• [Task details]: Your answer should be the exact lines of the data below from the one containing "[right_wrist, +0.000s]" through the one containing "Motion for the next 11"; please include nothing else.

• [Supplied data]:
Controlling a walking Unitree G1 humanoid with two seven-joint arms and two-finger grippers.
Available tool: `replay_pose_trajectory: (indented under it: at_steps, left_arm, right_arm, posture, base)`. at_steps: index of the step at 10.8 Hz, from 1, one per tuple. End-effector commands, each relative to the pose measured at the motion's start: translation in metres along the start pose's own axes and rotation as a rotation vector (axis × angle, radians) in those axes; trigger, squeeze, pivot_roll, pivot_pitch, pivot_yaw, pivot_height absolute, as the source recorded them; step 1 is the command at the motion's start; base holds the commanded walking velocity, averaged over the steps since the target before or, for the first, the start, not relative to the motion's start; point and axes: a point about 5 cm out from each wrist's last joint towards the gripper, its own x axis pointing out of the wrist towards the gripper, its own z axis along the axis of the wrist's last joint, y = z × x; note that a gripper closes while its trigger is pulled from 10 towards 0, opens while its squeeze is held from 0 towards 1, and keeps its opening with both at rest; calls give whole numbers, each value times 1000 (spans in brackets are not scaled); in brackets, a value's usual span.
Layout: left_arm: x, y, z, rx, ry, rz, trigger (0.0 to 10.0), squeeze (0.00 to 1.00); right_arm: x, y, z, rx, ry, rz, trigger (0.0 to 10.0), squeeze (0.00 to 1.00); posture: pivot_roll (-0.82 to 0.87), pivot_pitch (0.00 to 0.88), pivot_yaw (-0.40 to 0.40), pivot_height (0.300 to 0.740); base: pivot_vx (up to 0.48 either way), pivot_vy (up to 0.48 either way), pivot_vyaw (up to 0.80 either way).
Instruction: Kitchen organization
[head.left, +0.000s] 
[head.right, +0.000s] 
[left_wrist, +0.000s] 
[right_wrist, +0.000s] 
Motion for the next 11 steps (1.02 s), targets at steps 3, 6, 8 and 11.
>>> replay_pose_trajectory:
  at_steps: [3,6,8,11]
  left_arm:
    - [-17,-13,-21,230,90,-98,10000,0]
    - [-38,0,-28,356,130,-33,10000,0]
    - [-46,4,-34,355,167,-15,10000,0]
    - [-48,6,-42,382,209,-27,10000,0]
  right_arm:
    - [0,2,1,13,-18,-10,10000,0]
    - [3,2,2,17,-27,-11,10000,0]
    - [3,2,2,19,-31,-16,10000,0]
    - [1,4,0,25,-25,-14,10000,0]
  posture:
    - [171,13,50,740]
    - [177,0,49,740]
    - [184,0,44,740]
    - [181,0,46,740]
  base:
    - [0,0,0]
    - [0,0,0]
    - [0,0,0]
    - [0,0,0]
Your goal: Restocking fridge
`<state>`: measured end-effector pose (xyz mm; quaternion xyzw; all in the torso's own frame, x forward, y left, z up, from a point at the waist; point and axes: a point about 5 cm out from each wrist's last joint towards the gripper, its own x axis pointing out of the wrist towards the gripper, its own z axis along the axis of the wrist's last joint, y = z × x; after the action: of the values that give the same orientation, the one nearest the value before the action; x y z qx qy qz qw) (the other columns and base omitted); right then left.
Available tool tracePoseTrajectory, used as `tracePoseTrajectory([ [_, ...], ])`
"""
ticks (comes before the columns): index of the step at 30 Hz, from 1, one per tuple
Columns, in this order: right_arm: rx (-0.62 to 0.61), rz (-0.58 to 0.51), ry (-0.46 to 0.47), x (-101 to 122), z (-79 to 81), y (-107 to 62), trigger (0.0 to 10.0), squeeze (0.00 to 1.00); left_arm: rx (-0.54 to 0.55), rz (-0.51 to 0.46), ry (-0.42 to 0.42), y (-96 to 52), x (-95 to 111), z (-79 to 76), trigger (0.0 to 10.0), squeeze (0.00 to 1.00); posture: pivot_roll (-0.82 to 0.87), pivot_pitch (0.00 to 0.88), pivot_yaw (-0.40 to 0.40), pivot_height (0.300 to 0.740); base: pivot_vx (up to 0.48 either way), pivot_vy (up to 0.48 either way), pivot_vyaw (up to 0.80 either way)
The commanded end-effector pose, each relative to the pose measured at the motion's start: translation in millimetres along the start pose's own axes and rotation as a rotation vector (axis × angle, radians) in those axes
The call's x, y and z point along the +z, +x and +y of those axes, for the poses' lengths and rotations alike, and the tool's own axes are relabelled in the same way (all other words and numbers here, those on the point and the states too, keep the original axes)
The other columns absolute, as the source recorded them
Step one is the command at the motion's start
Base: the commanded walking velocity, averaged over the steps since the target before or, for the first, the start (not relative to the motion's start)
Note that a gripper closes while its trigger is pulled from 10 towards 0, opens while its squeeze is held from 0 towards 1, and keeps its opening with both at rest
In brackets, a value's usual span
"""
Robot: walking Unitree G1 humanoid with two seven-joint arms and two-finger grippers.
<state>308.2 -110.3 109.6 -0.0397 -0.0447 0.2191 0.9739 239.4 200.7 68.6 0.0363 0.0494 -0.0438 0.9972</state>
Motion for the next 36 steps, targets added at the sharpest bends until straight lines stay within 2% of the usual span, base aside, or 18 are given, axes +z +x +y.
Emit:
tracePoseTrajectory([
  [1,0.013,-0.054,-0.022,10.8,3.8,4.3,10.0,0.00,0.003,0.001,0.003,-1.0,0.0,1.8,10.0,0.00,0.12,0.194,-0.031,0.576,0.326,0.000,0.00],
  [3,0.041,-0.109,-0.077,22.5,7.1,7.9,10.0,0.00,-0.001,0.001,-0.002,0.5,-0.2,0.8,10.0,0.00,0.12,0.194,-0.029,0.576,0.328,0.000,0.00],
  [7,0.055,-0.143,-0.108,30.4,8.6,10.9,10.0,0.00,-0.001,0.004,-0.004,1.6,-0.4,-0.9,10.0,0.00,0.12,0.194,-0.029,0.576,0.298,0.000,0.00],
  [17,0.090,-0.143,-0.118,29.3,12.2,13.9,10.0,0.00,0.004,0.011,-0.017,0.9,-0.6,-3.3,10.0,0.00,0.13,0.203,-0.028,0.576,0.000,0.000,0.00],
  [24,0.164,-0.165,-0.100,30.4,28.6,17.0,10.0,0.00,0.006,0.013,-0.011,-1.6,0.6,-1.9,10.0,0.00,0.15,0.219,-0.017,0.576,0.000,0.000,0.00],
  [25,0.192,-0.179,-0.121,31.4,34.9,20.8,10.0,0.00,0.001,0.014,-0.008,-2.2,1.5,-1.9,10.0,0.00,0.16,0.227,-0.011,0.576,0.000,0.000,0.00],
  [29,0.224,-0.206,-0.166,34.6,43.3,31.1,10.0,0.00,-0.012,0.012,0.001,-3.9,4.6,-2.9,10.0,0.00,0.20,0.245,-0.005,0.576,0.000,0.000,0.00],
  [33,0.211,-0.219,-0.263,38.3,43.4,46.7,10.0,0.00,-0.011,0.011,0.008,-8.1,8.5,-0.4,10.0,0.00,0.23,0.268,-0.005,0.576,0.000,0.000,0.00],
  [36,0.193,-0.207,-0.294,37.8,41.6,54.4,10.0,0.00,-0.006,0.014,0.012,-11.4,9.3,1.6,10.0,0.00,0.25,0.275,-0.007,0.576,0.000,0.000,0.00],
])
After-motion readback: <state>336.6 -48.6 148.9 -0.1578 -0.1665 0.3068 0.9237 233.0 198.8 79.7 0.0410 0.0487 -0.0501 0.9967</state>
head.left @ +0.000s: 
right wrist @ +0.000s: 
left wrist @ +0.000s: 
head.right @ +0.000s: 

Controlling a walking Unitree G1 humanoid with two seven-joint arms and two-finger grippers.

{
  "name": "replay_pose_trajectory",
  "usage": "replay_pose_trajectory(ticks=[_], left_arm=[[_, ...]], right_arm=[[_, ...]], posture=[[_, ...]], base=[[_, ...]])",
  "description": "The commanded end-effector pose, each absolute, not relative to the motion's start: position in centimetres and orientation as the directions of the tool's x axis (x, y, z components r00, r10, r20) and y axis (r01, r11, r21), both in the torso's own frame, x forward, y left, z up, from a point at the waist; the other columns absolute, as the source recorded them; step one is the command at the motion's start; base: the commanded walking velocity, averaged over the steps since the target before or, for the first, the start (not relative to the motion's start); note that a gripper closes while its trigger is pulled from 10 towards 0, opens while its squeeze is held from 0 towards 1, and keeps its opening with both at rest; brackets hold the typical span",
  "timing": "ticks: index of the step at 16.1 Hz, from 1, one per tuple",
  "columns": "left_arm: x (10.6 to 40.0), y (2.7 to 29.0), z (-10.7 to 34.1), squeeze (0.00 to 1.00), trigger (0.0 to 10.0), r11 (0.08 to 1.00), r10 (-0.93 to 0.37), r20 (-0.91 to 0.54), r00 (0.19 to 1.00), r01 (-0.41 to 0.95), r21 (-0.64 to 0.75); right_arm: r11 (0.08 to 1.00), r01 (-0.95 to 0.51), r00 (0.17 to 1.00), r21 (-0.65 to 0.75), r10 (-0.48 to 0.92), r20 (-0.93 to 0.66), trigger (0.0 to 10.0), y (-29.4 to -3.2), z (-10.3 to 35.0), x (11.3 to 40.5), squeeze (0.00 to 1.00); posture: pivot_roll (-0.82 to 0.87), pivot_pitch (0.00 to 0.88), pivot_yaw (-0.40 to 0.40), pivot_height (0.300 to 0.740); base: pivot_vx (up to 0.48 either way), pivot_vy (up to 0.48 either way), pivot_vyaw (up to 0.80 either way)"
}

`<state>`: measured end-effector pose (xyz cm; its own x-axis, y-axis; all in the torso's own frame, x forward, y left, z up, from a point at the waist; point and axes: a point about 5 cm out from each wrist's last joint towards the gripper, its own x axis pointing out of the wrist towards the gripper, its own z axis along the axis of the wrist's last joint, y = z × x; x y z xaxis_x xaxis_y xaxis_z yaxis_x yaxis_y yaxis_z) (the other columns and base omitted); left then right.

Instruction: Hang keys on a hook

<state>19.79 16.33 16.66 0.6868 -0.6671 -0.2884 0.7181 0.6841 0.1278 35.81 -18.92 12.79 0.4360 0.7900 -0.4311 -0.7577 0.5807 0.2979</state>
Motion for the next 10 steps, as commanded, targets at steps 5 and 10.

• [Written response]:
[right_wrist, +0.000s] 
Motion for the next 11 steps (1.02 s), targets at steps 3, 6, 8 and 11.

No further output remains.